# Jtd. Frog Lure 4 Fathers Day



## JPMYERSLURES (Dec 31, 2009)

Im giving this to my Dad for Fathers Day.. Its a solid plastic pour 7" jointed frog.. 175mm E-tex coating,.. Carved from clay, then casted silicone slip-molds for the parts, casted from Featherlite floating liquid plastic..


----------



## gd9704 (Apr 17, 2010)

That's very cool! If I got that as a gift from my son, I'd be afraid to ever lose it!

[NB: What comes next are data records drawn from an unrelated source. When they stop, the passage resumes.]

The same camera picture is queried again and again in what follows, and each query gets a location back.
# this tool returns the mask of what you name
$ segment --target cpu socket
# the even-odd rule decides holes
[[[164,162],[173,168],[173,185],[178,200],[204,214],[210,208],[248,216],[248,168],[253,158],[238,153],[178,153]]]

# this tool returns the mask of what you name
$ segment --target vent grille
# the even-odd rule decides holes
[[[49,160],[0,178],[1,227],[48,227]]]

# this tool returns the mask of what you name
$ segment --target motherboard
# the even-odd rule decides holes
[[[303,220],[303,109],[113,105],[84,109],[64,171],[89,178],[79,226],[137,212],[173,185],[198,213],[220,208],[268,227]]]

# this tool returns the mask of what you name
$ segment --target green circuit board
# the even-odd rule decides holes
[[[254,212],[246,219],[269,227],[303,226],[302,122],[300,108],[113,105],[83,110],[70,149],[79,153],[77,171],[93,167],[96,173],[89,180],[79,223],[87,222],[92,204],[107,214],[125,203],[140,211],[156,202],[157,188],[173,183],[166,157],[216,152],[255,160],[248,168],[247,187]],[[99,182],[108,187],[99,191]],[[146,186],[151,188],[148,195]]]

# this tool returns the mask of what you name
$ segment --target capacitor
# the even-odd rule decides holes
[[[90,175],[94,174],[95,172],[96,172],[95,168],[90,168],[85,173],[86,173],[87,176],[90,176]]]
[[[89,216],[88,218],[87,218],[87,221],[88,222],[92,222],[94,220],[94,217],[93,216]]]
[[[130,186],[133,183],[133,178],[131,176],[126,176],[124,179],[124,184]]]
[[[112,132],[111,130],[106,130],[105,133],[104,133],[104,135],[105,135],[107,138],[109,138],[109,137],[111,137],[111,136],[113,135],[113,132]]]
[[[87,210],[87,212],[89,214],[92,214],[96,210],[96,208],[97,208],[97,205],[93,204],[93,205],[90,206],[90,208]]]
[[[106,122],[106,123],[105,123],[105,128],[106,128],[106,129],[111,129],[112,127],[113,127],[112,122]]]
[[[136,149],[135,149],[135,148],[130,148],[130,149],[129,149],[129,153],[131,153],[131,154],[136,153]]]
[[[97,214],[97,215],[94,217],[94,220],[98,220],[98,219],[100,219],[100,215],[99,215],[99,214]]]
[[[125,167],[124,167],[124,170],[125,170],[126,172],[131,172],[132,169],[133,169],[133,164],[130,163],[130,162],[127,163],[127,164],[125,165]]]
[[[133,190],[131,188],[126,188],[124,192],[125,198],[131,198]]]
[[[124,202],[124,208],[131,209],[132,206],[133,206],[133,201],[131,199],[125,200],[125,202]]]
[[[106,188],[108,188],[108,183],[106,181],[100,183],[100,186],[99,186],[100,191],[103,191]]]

Well done!


----------



## liveblue23 (Jun 8, 2010)

awsome looking frog. i hope hes fishing that thing open water with that treble hook.


----------



## JPMYERSLURES (Dec 31, 2009)

Thanks for the comments.. Nope, not to fear, this one will never see the water, not beyond my swimtest anyway.. My Dad is +80 yrs and wants it for his lure display case.. But others I've made do good, I use a large black 4/0 double barb hook mounted w/barbs pointing up under the belly to get into the weeds with.. But Pops wasnt going to fish it anyway so I put a treble on..
Jp~


----------



## JamesT (Jul 22, 2005)

Super awesome!!! Great detail!!!


----------